What the exercise asks — Look through the data below for the line with "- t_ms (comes", and transcribe it exactly together with each line after it up to and including the line with "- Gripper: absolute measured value". Give nothing else.

######

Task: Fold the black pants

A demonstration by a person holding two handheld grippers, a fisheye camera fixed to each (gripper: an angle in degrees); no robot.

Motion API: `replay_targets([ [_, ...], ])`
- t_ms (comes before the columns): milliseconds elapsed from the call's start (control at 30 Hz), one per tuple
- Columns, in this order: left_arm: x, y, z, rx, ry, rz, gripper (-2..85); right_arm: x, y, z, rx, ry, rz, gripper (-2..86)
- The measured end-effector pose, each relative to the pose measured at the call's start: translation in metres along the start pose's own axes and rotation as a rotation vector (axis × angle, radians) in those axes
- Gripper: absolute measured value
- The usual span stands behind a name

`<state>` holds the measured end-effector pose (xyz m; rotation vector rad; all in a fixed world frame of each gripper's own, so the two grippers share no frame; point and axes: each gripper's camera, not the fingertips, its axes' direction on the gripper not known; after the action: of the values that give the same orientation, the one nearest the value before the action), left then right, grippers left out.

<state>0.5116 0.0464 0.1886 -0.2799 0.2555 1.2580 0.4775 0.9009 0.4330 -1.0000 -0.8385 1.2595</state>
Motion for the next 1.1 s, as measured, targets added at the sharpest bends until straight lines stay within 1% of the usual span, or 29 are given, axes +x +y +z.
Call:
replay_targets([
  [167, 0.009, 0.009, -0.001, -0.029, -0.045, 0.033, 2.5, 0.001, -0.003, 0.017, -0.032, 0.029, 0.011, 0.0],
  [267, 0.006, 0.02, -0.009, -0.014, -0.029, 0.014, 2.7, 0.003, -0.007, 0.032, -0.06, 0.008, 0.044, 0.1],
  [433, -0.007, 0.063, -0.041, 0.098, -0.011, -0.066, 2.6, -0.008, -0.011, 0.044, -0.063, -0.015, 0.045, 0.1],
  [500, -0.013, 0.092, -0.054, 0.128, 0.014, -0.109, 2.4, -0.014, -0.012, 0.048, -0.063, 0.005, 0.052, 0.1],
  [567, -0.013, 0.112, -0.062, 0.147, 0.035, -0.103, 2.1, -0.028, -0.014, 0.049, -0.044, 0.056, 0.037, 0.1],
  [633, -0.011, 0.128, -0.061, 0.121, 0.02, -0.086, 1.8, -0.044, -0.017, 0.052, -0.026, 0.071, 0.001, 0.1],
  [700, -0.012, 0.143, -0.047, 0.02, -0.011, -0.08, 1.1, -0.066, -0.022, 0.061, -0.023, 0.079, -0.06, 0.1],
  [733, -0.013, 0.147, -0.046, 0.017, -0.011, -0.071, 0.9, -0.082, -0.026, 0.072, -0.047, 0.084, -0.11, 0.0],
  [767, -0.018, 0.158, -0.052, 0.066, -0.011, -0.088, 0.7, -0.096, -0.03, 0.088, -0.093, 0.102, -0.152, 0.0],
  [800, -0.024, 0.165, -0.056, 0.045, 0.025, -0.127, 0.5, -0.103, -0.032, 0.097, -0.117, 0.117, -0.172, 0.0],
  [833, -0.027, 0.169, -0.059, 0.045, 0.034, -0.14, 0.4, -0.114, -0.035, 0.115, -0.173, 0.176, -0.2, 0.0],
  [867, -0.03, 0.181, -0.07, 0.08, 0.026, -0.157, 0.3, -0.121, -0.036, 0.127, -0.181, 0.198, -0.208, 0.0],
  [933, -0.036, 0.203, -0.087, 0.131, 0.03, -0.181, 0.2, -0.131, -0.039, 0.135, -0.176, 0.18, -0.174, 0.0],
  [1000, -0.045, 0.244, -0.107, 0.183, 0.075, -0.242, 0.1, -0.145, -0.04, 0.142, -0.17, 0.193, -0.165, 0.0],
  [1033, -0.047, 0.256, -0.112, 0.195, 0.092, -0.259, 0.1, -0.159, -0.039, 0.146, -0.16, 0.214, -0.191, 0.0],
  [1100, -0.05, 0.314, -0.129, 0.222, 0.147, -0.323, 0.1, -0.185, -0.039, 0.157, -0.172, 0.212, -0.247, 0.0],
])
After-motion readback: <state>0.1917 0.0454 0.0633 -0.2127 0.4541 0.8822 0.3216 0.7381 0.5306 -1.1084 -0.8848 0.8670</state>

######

Task result —
- t_ms (comes before the columns): milliseconds elapsed from the call's start (control at 30 Hz), one per tuple
- Columns, in this order: left_arm: x, y, z, rx, ry, rz, gripper (-2..85); right_arm: x, y, z, rx, ry, rz, gripper (-2..86)
- The measured end-effector pose, each relative to the pose measured at the call's start: translation in metres along the start pose's own axes and rotation as a rotation vector (axis × angle, radians) in those axes
- Gripper: absolute measured value

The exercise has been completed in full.